# 5th edition Vampire: the Masquerade O5R hack



## VengerSatanis (Jun 20, 2017)

Before I paste the link, let me say something about the O5R... it doesn't necessarily equal d20.  Rather, it's a renaissance of old school RPGs (including 1991's Vampire: the Masquerade).

I hope you enjoy my cobbled-together alternate version of 5th edition Vampire: the Masquerade:

http://www.draconicmagazine.com/articles/bloodlust-hunger

Those interested in playtesting *Bloodlust: The Hunger *should contact me.

*VS*


----------



## trancejeremy (Jun 21, 2017)

Personally, I think OSR does imply old school D&D (or close compatibility to it) and anything else is just hijacking the term to make a quick buck or attention. And the more that is done of the latter, the less the term means.


----------



## VengerSatanis (Jun 21, 2017)

trancejeremy said:


> Personally, I think OSR does imply old school D&D (or close compatibility to it) and anything else is just hijacking the term to make a quick buck or attention.

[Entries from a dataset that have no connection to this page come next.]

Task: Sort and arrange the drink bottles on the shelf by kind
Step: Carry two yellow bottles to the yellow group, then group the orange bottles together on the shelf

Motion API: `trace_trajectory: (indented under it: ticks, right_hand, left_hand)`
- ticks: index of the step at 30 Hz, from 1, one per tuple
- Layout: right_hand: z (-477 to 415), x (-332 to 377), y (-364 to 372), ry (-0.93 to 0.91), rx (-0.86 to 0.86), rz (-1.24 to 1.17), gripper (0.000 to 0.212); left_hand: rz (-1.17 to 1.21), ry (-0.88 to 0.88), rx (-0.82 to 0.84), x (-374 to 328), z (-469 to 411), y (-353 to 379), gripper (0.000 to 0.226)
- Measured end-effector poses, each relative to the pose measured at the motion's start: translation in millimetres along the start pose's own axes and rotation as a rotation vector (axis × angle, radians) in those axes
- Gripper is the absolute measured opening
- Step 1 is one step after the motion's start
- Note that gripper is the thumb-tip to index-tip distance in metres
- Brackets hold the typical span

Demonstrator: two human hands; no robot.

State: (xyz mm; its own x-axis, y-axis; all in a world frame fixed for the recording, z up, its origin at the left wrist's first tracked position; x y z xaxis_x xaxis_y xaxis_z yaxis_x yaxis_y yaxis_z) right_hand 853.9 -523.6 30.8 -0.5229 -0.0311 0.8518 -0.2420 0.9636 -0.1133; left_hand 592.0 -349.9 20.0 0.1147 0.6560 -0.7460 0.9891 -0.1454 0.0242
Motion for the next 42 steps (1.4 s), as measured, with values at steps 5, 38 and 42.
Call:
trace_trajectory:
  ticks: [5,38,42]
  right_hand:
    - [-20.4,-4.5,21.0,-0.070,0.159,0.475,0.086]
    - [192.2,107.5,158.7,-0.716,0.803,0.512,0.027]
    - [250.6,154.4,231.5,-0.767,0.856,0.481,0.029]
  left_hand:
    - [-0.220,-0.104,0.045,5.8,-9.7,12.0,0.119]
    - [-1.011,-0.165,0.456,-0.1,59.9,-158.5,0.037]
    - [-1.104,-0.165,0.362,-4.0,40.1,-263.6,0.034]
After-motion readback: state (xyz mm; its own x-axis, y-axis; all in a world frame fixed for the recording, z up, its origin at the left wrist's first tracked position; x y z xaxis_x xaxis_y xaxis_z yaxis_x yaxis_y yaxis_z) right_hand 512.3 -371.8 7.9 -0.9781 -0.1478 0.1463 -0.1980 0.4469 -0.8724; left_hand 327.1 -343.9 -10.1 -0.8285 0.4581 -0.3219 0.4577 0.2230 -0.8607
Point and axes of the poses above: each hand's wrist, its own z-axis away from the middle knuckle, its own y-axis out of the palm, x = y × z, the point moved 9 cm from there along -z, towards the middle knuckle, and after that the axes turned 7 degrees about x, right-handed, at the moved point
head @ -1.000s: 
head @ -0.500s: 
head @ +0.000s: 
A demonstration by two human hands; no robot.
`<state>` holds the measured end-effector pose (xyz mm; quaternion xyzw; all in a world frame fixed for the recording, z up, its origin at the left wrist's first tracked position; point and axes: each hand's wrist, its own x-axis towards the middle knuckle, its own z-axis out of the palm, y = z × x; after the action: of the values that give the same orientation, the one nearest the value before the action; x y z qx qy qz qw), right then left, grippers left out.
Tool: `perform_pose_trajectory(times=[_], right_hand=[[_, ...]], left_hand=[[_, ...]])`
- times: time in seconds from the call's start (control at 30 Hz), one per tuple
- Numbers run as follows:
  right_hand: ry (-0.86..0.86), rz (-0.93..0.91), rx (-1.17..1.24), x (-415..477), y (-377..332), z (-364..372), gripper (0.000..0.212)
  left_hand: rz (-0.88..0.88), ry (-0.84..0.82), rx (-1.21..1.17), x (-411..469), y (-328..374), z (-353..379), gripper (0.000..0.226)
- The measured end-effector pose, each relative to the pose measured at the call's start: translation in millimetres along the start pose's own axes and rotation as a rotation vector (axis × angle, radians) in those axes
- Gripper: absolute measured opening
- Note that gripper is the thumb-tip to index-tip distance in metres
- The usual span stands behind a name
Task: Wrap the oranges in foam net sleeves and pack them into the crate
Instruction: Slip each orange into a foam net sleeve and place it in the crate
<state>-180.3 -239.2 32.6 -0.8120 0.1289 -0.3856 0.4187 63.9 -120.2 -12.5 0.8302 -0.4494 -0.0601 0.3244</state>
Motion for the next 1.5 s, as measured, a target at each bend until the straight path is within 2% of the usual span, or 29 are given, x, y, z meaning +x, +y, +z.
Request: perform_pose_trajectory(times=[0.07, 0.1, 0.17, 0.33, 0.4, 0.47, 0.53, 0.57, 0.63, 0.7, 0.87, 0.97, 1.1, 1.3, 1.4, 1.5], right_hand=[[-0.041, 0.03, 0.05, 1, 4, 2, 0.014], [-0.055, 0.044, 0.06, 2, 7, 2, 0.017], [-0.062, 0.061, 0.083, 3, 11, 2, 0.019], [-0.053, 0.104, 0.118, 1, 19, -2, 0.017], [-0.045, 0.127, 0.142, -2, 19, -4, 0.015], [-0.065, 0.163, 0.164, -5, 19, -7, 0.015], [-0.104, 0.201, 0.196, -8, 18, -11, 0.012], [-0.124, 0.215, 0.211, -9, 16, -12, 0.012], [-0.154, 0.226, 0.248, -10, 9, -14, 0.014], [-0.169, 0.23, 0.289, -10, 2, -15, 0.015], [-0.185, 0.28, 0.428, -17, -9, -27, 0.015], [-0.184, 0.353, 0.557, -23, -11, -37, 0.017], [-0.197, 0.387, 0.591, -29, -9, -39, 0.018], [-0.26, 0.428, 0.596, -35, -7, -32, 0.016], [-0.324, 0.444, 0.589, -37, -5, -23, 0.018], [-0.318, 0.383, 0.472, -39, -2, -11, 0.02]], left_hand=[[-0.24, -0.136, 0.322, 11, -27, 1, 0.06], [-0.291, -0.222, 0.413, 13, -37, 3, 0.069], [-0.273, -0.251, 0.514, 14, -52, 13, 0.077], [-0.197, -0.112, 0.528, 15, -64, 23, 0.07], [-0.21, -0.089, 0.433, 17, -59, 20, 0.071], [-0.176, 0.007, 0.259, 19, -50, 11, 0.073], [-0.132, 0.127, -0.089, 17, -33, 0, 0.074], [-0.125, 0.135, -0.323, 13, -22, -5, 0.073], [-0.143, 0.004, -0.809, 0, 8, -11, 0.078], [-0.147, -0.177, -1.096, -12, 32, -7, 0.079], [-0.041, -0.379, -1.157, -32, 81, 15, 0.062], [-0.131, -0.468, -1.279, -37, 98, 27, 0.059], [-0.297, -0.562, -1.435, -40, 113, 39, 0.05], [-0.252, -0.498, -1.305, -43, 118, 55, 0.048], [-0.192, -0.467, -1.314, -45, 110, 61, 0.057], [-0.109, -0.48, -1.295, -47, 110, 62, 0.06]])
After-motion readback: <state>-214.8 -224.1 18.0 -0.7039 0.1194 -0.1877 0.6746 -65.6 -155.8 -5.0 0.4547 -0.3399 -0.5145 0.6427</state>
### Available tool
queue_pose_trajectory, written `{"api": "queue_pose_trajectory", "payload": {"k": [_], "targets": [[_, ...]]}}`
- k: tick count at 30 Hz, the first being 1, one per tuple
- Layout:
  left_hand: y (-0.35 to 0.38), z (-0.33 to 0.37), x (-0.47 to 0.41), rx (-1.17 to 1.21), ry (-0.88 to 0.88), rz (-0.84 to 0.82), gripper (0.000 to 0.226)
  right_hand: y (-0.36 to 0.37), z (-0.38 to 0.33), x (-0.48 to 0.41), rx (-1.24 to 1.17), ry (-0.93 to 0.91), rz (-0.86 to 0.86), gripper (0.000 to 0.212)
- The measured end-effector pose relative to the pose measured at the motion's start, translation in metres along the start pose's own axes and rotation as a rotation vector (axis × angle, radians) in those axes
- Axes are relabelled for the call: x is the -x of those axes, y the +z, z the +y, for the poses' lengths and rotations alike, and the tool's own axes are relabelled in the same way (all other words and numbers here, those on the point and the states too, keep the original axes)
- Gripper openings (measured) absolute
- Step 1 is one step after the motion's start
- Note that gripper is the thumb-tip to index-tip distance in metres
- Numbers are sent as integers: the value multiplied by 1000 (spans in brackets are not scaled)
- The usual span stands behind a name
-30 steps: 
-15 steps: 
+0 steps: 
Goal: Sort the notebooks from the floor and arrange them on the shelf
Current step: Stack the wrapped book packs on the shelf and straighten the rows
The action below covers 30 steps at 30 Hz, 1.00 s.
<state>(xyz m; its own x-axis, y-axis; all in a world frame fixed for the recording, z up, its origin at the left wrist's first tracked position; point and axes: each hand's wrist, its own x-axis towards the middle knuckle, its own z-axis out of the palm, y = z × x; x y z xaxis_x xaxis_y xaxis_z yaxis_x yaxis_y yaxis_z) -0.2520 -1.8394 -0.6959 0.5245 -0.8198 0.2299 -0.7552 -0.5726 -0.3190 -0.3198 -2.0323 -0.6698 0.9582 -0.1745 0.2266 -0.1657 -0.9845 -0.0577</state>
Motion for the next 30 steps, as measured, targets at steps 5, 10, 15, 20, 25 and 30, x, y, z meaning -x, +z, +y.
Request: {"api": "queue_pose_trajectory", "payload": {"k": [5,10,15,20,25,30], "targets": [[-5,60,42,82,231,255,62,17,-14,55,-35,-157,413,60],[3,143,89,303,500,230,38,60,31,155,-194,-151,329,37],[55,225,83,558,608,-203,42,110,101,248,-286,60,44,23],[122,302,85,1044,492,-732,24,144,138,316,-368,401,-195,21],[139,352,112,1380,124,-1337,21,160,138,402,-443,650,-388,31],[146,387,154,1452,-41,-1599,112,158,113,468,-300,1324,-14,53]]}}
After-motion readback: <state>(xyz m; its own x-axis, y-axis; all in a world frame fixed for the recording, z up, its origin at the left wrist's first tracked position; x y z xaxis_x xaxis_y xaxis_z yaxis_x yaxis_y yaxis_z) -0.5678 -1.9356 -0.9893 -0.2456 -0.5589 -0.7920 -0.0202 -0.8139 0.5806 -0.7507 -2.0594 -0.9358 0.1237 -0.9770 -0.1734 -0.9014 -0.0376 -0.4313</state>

And the more that is done of the latter, the less the term means.




That false assumption is made quite often, which is why I clarified my position in the original post.  I, and many others involved in the OSR community, believe it is a broad term and big tent comprising a wide variety of mechanical, aesthetic, and stylistic considerations.  

If it was meant to mean "only old school D&D," then it would be called "Old School D&D" or "OSD&D" - not OSR.

I posted the following blog post less than 3 years ago.  It was widely accepted then, and I believe still is the case:

http://vengersatanis.blogspot.com/2014/10/osr-defined.html

*VS*

p.s.  I've updated the article regarding my V:tM hack, as I no longer want my project to be associated with White Wolf's inappropriate content.


----------